● **WHAT TO DO**
From the data, copy out every line in which the word "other" appears.

THE DATA below:

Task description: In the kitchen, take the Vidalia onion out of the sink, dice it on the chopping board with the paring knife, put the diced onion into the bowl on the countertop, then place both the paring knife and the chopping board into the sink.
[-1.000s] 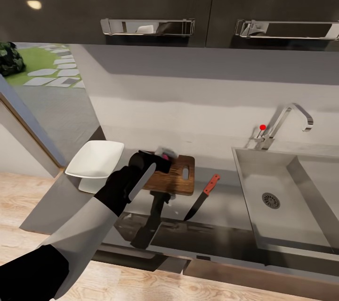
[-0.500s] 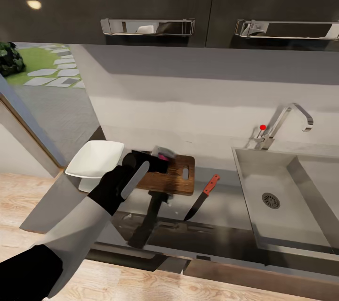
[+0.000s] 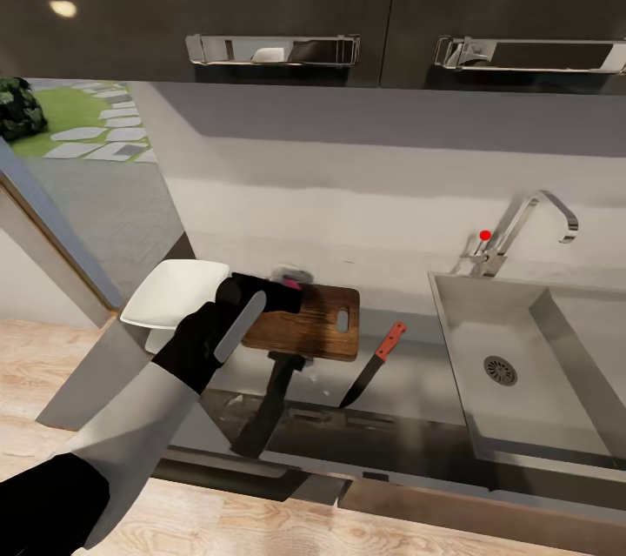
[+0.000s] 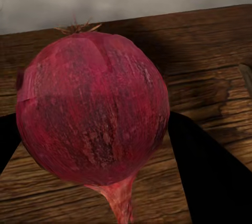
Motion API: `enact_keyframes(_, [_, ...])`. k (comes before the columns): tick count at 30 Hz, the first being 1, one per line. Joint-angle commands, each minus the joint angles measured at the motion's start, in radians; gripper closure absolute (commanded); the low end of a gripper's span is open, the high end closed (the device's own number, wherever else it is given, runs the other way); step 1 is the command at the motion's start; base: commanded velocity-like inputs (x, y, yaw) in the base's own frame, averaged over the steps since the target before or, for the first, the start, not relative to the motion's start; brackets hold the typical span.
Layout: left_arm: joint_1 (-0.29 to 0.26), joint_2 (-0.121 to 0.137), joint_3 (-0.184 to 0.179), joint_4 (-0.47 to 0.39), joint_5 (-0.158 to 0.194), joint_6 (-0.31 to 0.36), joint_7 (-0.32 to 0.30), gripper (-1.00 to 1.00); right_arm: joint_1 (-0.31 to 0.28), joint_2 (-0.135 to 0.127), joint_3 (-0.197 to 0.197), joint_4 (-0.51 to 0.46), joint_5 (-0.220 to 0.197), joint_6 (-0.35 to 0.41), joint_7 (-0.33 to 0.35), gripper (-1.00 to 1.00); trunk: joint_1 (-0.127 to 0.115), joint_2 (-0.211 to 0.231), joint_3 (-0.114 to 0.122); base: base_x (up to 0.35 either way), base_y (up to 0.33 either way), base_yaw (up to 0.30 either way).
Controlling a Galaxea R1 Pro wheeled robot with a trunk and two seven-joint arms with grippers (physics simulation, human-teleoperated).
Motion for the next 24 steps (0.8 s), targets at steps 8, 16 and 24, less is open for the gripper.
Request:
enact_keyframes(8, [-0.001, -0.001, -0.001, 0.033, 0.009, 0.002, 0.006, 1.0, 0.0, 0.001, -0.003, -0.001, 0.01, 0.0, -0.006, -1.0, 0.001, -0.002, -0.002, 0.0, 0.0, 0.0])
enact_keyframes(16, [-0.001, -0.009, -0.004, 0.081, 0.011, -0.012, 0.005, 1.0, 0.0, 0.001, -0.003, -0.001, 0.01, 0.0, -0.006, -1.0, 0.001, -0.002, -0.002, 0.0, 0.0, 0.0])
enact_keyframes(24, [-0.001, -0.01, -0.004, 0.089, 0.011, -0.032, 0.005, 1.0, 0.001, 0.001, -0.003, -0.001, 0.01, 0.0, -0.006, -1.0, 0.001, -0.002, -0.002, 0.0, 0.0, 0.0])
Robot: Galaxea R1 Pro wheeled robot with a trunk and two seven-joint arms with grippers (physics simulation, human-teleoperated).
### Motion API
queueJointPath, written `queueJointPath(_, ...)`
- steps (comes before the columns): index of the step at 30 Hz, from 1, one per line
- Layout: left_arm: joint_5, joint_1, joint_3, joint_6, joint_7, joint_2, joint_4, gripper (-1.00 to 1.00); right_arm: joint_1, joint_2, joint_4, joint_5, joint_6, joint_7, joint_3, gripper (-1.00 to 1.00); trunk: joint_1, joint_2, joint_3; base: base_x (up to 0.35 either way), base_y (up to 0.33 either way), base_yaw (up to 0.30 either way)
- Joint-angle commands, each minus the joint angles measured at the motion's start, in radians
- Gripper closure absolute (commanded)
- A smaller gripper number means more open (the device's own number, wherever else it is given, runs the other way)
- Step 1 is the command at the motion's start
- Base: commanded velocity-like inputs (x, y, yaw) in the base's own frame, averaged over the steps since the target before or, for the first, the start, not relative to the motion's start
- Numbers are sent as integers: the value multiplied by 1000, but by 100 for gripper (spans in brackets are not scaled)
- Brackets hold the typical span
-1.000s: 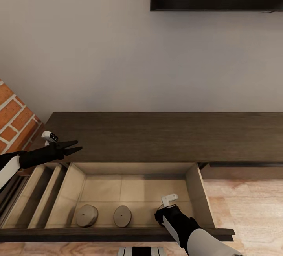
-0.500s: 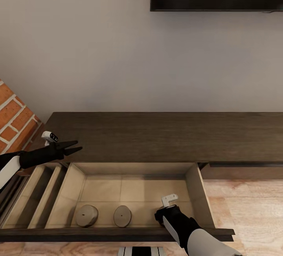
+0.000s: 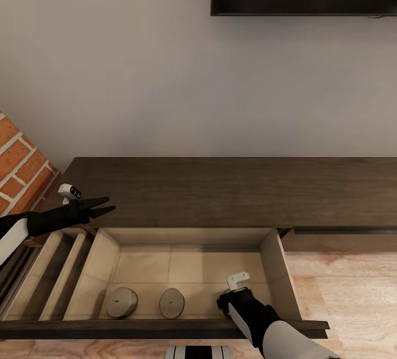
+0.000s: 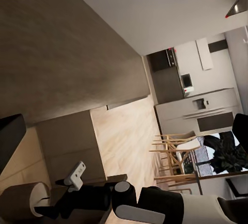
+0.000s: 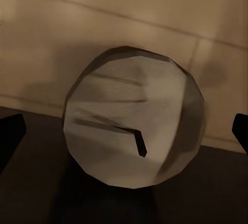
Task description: Place each of the two pumpkins and all three candles from the living room inside a cabinet in the living room (use any cabinet), then make sure every cabinet is closed, and position the cauldron so it is next to a table in the living room.
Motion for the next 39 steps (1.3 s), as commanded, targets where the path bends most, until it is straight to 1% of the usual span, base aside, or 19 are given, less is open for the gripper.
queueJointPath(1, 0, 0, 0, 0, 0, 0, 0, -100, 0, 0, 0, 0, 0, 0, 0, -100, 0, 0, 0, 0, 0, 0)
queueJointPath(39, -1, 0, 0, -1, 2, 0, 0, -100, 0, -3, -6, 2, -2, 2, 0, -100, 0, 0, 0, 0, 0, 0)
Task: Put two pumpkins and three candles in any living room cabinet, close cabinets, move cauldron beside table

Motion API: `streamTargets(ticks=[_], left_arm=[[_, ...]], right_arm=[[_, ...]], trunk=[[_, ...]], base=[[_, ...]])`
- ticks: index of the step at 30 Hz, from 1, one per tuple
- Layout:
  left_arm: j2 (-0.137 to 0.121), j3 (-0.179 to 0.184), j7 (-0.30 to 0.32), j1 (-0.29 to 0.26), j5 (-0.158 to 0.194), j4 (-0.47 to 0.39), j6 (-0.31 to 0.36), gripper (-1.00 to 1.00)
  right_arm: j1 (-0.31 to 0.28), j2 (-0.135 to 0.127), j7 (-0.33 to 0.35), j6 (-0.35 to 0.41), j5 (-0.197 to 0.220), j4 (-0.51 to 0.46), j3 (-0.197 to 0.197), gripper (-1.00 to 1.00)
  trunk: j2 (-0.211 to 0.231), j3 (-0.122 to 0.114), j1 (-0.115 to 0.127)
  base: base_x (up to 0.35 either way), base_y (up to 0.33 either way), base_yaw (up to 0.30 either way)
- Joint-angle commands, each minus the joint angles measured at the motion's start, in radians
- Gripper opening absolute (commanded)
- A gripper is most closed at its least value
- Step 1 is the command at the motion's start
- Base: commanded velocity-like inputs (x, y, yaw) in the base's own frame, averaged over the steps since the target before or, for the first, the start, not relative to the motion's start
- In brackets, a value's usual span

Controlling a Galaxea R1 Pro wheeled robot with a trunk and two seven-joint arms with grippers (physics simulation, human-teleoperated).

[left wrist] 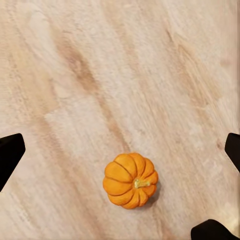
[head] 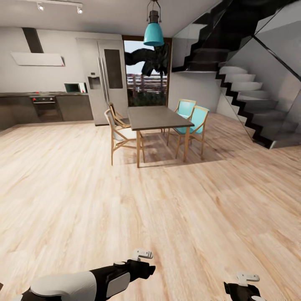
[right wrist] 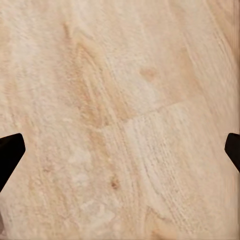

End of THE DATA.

● **FINAL ANSWER**
Motion API: `enact_keyframes(_, [_, ...])`. k (comes before the columns): tick count at 30 Hz, the first being 1, one per line. Joint-angle commands, each minus the joint angles measured at the motion's start, in radians; gripper closure absolute (commanded); the low end of a gripper's span is open, the high end closed (the device's own number, wherever else it is given, runs the other way); step 1 is the command at the motion's start; base: commanded velocity-like inputs (x, y, yaw) in the base's own frame, averaged over the steps since the target before or, for the first, the start, not relative to the motion's start; brackets hold the typical span.
- A smaller gripper number means more open (the device's own number, wherever else it is given, runs the other way)

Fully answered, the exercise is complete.